Voyager customers beg New York judge for money back after bankruptcy

Voyager said it has roughly $1.3 billion of crypto on its platform and holds over $350 million in cash on behalf of customers at New York’s Metropolitan Commercial Bank.

Justin Sullivan | Getty Images

During a five-hour Chapter 11 bankruptcy hearing earlier this month for crypto firm Voyager Digital, a customer named Magnolia was the first user to step forward and speak about her experience.

Magnolia, who only disclosed her first name, said she had over $1 million trapped on the platform, including $350,000 that was earmarked to pay for college for her children. She said it had taken her 24 years to save, and she had sacrificed spending time with her kids in order to build that nest egg.

“I do feel like we’re paying the ultimate price for them being fiscally irresponsible,” Magnolia said. “They had our trust, they had our money, and they did not run this company properly.”
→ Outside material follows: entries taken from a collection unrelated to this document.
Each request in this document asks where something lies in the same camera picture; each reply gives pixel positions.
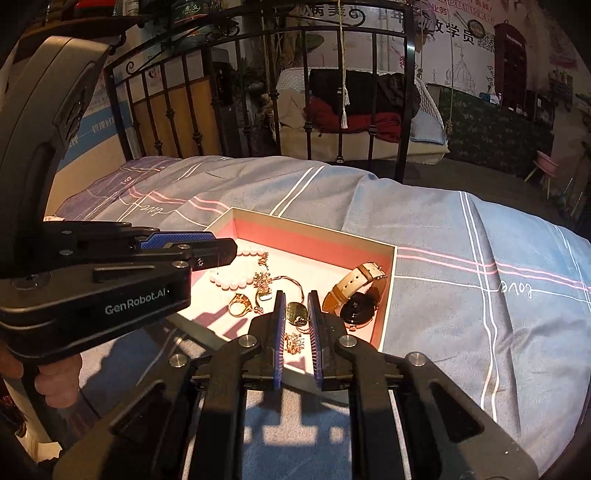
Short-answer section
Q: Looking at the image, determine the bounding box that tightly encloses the pink small stool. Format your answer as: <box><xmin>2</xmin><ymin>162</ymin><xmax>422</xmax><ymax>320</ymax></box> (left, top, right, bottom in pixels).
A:
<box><xmin>524</xmin><ymin>150</ymin><xmax>559</xmax><ymax>200</ymax></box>

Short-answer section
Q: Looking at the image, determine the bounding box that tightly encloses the open pink-lined gift box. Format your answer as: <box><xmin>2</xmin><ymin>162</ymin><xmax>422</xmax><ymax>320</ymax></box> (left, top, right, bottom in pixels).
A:
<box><xmin>180</xmin><ymin>208</ymin><xmax>397</xmax><ymax>348</ymax></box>

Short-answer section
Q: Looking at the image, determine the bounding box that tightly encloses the red telephone booth cabinet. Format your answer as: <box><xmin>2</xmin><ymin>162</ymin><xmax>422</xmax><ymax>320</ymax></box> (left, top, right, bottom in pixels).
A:
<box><xmin>494</xmin><ymin>21</ymin><xmax>527</xmax><ymax>110</ymax></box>

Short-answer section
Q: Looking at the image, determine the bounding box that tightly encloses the blue plaid bed sheet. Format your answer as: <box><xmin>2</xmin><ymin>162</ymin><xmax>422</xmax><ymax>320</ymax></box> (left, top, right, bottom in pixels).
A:
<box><xmin>57</xmin><ymin>156</ymin><xmax>590</xmax><ymax>479</ymax></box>

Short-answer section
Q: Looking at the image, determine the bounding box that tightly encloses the black metal bed headboard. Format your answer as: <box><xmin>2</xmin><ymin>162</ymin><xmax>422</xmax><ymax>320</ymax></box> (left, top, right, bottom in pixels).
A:
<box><xmin>104</xmin><ymin>1</ymin><xmax>416</xmax><ymax>181</ymax></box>

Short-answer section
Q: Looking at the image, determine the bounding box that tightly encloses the person's left hand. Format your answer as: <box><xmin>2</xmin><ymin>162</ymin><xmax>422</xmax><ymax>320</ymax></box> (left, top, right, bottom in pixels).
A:
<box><xmin>1</xmin><ymin>343</ymin><xmax>83</xmax><ymax>409</ymax></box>

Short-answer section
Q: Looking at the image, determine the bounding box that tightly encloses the gold ring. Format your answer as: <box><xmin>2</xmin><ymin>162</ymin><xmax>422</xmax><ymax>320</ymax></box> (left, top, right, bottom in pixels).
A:
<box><xmin>226</xmin><ymin>292</ymin><xmax>256</xmax><ymax>319</ymax></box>

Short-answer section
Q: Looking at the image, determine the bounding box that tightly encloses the hanging wicker swing chair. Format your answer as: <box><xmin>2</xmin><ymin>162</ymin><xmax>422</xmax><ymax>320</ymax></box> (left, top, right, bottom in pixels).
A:
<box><xmin>275</xmin><ymin>66</ymin><xmax>450</xmax><ymax>166</ymax></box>

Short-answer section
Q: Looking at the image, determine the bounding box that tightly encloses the gold chain jewelry tangle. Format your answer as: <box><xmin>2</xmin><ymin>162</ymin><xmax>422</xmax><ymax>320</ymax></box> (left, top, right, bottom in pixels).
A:
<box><xmin>250</xmin><ymin>250</ymin><xmax>311</xmax><ymax>356</ymax></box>

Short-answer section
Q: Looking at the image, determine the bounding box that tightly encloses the watch with tan strap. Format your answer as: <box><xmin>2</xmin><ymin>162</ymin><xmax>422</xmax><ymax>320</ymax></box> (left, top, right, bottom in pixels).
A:
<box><xmin>322</xmin><ymin>262</ymin><xmax>389</xmax><ymax>331</ymax></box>

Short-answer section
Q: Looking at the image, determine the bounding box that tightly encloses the white pearl bracelet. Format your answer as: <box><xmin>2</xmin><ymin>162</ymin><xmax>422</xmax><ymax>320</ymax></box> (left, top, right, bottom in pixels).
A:
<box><xmin>209</xmin><ymin>250</ymin><xmax>270</xmax><ymax>292</ymax></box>

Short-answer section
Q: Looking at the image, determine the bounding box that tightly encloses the green floral sofa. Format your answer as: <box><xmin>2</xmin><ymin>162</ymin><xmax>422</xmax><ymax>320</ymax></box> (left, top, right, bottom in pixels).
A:
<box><xmin>427</xmin><ymin>83</ymin><xmax>554</xmax><ymax>178</ymax></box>

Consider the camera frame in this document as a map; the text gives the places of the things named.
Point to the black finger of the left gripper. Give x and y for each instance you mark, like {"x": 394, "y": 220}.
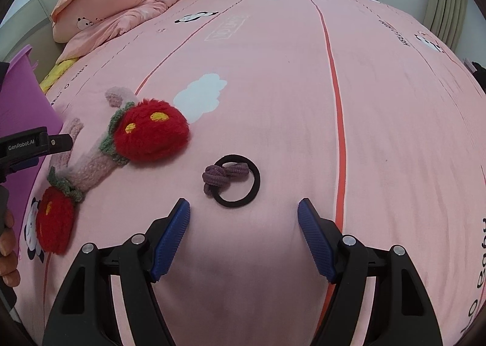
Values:
{"x": 60, "y": 143}

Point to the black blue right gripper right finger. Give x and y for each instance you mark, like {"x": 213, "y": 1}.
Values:
{"x": 401, "y": 312}

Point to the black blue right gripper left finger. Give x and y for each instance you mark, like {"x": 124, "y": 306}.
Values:
{"x": 83, "y": 312}

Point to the person's left hand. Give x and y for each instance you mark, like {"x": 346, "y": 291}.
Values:
{"x": 8, "y": 260}

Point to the purple plastic basin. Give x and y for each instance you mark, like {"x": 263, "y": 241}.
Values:
{"x": 23, "y": 107}

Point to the yellow pillow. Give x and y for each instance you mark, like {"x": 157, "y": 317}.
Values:
{"x": 55, "y": 74}

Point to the pink strawberry plush headband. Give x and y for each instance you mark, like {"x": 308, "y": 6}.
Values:
{"x": 140, "y": 131}

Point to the grey padded headboard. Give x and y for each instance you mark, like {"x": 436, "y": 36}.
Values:
{"x": 28, "y": 22}

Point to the pink panda bed sheet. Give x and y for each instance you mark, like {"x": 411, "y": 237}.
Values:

Magnolia wanted to know why Voyager borrowed money instead of cutting costs when it knew things were going south. She also asked whether CEO Stephen Ehrlich was still getting paid and receiving a bonus.

Magnolia is one of Voyager’s 3.5 million customers, a group that’s desperate for answers more than a month after the company suspended all trading and, soon after, filed for Chapter 11 bankruptcy. Voyager, once a popular lending platform, drew in retail investors by offering them up to double-digit annual returns in exchange for parking their tokens with Voyager.